High pressure-driven mechanical wall stress was associated with a reduction in carotid plaque thickness (p<0.001) and, alongside low oscillatory shear index, greater calcification increase (p<0.001).
Observational (n=75)
Do pressure-driven and flow-driven biomechanical factors associate with structural changes in carotid atherosclerosis over time?
Pressure-driven mechanical wall stress and flow-driven shear stress factors significantly correlate with the progression of calcified and non-calcified carotid plaques over 2 years.
p-value: p=<0.001
BACKGROUND AND AIMS: Local biomechanical factors are known to influence atherosclerosis in extracranial carotid arteries. While the role of some flow-driven biomechanical factors has been investigated, the influence of pressure-driven mechanical wall stress (MWS) has received limited attention. In this study, the association of the pressure-driven and flow-driven biomechanical factors with carotid atherosclerosis was examined. METHODS: Carotid arteries (n = 150) with mild-to-moderate stenosis from 75 symptomatic patients (Plaque-At-Risk study) were imaged using multi-detector computed tomography angiography (MDCTA) at the time of inclusion and after 2 years. Structural changes in carotid wall and calcifications were quantified from MDCTA data while the local baseline biomechanical factors in the carotids were determined using fluid-structure interaction (FSI) computational models. The associations of the local pressure-driven and flow-driven biomechanical factors with the carotid wall and calcification changes were studied using Generalized Linear Mixed models. RESULTS: Over two years, plaque sectors, with calcified and non-calcified sectors combined, exhibited minimal change in wall thickness, likely due to medical treatment. High MWS was associated (p < 0.001) with a reduction in plaque thickness. In calcified plaque sectors, high MWS and low oscillatory shear index (OSI) were associated (p < 0.001) with greater calcification thickness increase. The distance between the lumen and calcification decreased over time, especially in the sectors exposed to high time-averaged wall shear stress (TAWSS) and high MWS. CONCLUSIONS: Our results suggest that the pressure-driven local MWS and flow-driven OSI and TAWSS significantly correlate with the development of calcified and non-calcified plaques in carotid arteries. REGISTRATION: URL: https://www. CLINICALTRIALS: gov; Unique identifier: NCT01208025.
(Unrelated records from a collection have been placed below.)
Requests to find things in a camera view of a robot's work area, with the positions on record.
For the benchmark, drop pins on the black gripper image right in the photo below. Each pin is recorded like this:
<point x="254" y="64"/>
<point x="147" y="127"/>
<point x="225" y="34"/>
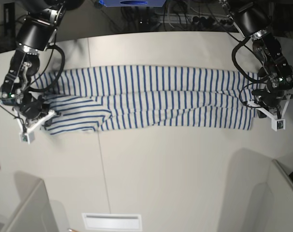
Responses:
<point x="269" y="101"/>

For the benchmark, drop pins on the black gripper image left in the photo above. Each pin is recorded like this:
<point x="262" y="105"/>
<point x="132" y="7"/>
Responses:
<point x="35" y="108"/>

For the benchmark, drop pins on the blue white striped T-shirt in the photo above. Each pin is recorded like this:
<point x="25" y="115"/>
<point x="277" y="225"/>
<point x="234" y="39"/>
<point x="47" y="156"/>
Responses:
<point x="107" y="98"/>

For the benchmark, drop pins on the grey partition panel left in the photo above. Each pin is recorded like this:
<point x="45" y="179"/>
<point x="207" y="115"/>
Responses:
<point x="33" y="214"/>

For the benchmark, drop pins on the grey partition panel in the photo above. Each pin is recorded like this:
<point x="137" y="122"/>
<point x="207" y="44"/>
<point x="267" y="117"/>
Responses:
<point x="33" y="214"/>
<point x="281" y="217"/>

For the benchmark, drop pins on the grey partition panel right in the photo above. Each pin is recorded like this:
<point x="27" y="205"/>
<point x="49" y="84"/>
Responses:
<point x="281" y="217"/>

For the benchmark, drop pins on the white power strip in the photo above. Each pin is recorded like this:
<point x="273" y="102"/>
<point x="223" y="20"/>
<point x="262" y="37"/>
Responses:
<point x="193" y="19"/>

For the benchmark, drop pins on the blue box with oval hole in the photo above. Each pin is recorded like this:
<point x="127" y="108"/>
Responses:
<point x="132" y="3"/>

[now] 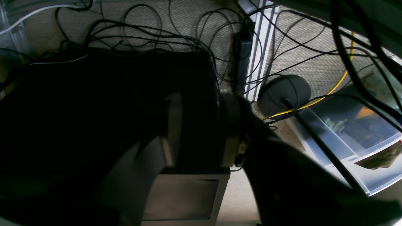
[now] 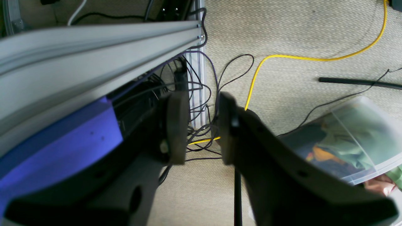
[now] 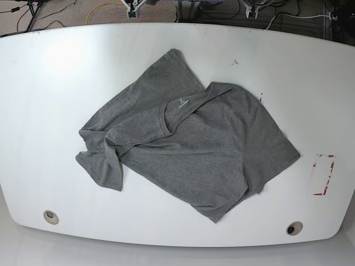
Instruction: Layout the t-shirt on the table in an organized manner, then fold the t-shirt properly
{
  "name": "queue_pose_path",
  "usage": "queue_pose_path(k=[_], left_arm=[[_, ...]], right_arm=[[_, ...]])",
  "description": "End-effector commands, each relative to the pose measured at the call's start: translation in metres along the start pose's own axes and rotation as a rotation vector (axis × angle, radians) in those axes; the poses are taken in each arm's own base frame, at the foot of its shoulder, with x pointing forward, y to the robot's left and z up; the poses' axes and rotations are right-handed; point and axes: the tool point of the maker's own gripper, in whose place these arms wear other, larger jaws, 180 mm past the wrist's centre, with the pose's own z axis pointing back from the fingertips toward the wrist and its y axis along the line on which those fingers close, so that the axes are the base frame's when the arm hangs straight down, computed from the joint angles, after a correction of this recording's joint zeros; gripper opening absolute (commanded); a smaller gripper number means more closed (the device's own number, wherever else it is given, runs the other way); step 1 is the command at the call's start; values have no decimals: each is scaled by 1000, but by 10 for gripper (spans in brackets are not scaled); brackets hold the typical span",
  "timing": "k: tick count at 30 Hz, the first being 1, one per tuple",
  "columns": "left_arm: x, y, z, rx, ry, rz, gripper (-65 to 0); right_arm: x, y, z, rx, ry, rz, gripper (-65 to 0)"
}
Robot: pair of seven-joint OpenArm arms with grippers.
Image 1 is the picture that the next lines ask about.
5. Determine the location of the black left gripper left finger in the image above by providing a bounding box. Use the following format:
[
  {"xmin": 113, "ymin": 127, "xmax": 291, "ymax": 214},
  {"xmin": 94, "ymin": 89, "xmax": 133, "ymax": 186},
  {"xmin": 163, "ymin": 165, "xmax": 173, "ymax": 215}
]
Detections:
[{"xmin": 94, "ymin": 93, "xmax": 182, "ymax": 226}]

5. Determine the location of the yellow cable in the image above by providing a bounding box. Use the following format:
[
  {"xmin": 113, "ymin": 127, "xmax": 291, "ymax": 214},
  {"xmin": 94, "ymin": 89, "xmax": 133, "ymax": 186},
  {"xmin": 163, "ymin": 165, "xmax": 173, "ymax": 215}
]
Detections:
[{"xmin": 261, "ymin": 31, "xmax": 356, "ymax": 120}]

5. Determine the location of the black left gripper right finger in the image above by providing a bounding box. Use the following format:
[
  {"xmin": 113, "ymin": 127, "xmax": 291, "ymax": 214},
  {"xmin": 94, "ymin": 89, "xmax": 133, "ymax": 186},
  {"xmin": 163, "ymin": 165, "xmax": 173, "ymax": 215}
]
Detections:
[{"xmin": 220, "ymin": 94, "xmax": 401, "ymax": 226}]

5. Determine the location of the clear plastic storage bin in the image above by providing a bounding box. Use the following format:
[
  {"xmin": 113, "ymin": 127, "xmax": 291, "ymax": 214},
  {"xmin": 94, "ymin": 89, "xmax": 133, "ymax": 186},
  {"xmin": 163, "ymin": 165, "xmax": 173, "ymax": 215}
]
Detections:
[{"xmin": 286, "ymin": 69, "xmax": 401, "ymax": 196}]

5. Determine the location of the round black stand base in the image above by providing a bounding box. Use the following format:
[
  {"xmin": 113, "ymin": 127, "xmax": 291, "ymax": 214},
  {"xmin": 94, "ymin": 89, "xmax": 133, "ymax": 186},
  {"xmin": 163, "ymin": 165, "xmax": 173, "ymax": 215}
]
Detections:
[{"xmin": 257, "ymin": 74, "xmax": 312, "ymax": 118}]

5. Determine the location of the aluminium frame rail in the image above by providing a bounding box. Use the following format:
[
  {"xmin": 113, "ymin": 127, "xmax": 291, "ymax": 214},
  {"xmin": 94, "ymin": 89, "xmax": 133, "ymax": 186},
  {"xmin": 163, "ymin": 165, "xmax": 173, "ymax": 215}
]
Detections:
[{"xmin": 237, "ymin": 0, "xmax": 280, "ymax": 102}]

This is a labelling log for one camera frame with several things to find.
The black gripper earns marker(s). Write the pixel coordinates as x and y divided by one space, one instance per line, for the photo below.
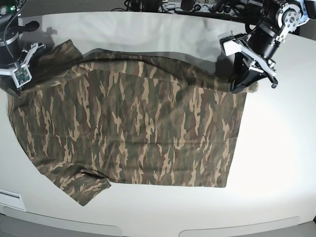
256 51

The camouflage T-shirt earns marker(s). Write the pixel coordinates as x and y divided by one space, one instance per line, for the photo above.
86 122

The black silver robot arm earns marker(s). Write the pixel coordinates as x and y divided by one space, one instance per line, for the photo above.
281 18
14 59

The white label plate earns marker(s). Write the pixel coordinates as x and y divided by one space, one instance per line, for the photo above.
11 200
Tziotziou et al. (Thu,) conducted a observational in Carotid atherosclerosis (n=75). Pressure-driven mechanical wall stress and flow-driven biomechanical factors was evaluated on Structural changes in carotid wall and calcifications (p=<0.001). High pressure-driven mechanical wall stress was associated with a reduction in carotid plaque thickness (p<0.001) and, alongside low oscillatory shear index, greater calcification increase (p<0.001).